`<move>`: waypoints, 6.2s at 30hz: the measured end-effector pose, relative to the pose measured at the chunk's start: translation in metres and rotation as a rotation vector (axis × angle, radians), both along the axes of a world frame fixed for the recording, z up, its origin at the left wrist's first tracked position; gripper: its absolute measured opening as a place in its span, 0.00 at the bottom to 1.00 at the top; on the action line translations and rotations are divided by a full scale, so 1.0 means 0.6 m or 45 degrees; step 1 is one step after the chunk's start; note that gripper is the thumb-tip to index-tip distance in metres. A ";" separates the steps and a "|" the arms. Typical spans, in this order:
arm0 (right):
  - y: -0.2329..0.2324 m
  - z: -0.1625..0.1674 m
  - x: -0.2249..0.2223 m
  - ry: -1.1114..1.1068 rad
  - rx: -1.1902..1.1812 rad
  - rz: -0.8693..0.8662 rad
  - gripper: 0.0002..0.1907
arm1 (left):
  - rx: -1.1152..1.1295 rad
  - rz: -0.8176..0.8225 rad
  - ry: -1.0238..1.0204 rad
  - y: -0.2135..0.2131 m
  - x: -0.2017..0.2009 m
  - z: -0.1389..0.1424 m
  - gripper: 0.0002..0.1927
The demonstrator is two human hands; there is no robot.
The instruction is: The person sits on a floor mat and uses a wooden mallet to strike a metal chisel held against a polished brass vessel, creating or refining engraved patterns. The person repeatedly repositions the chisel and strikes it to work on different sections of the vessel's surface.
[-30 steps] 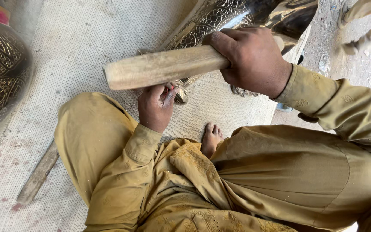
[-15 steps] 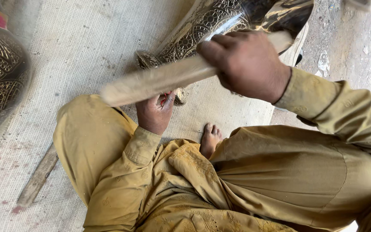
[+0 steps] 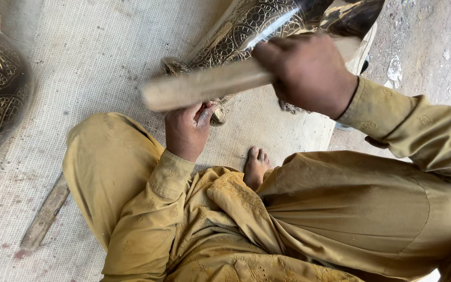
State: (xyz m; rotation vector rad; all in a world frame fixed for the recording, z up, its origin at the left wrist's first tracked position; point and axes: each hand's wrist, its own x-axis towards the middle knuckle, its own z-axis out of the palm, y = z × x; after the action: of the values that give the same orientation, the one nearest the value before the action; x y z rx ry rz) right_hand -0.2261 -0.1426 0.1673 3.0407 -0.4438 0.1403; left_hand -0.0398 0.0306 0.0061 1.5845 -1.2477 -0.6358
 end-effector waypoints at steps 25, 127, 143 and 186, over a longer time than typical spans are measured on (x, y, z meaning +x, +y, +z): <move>-0.014 0.004 -0.003 -0.019 -0.219 0.209 0.10 | -0.343 0.051 -0.197 0.003 -0.003 -0.005 0.15; -0.083 -0.430 -0.372 -0.371 -0.165 -0.955 0.17 | 0.001 0.362 0.859 -0.074 0.115 -0.155 0.14; -0.051 -0.116 -0.175 -1.139 0.998 -1.376 0.16 | 0.159 0.689 1.269 -0.118 0.125 -0.086 0.11; 0.137 -0.272 -0.139 0.457 1.295 -0.838 0.42 | -0.150 0.273 1.015 0.033 0.054 0.048 0.20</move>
State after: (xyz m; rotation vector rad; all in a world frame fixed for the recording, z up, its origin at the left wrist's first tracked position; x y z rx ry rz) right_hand -0.3093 -0.0604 0.0040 3.3747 -1.8988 -0.9021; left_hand -0.0075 0.0505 0.0348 1.1544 -0.5023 -0.9123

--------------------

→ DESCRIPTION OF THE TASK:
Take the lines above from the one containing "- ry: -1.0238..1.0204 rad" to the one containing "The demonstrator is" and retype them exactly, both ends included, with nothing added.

→ WORKED SOLUTION:
  - ry: -1.0238..1.0204 rad
  - y: -0.2135..0.2131 m
  - x: -0.2017..0.2009 m
  - z: -0.1389..0.1424 m
  - gripper: 0.0002..0.1927
The demonstrator is two human hands; there is no robot.

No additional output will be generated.